Task to carry out: Word for word, restate all of the data shown below.

Source material:
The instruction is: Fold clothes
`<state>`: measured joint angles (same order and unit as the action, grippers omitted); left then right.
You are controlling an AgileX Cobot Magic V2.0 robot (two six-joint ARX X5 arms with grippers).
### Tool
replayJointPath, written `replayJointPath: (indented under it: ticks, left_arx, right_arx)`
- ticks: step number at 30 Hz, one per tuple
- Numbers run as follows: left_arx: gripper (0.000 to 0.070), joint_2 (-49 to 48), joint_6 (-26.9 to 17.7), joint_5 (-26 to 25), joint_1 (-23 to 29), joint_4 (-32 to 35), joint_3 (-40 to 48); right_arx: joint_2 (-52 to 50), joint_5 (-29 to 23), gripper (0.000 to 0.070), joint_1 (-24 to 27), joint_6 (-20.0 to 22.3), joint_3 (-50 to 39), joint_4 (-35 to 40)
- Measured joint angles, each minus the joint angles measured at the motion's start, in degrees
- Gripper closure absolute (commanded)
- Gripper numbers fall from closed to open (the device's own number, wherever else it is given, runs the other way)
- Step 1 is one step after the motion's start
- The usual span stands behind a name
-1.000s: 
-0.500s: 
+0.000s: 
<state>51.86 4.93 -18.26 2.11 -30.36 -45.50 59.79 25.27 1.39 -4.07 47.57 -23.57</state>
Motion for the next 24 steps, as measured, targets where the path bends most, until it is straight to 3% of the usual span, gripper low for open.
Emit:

Completed task:
The instruction is: Fold clothes
`<state>`: measured joint angles (same order and unit as the action, grippers omitted); left then right.
You are controlling an AgileX Cobot Magic V2.0 robot (two six-joint ARX X5 arms with grippers).
### Tool
replayJointPath, written `replayJointPath: (indented under it: ticks, left_arx, right_arx)`
- ticks: step number at 30 Hz, one per tuple
- Numbers run as follows: left_arx: gripper (0.000 to 0.070), joint_2 (-49 to 48), joint_6 (-26.9 to 17.7), joint_5 (-26 to 25), joint_1 (-23 to 29), joint_4 (-32 to 35), joint_3 (-40 to 48); right_arx: joint_2 (-52 to 50), joint_5 (-29 to 23), gripper (0.000 to 0.070), joint_1 (-24 to 27), joint_6 (-20.0 to 22.3), joint_3 (-50 to 39), joint_4 (-35 to 40)
- Measured joint angles, each minus the joint angles measured at the motion's start, in degrees
- Gripper closure absolute (commanded)
- Gripper numbers fall from closed to open (the device's own number, wherever else it is given, runs the other way)
- Step 1 is one step after the motion's start
- The usual span stands behind a name
-1.000s: 
-0.500s: 
+0.000s: 
<state>51.86 4.93 -18.26 2.11 -30.36 -45.50 59.79 25.27 1.39 -4.07 47.57 -23.57</state>
Motion for the next 24 steps, as measured, targets where the path bends most, until it is straight to 3% of the usual span, gripper low for open.
Emit:

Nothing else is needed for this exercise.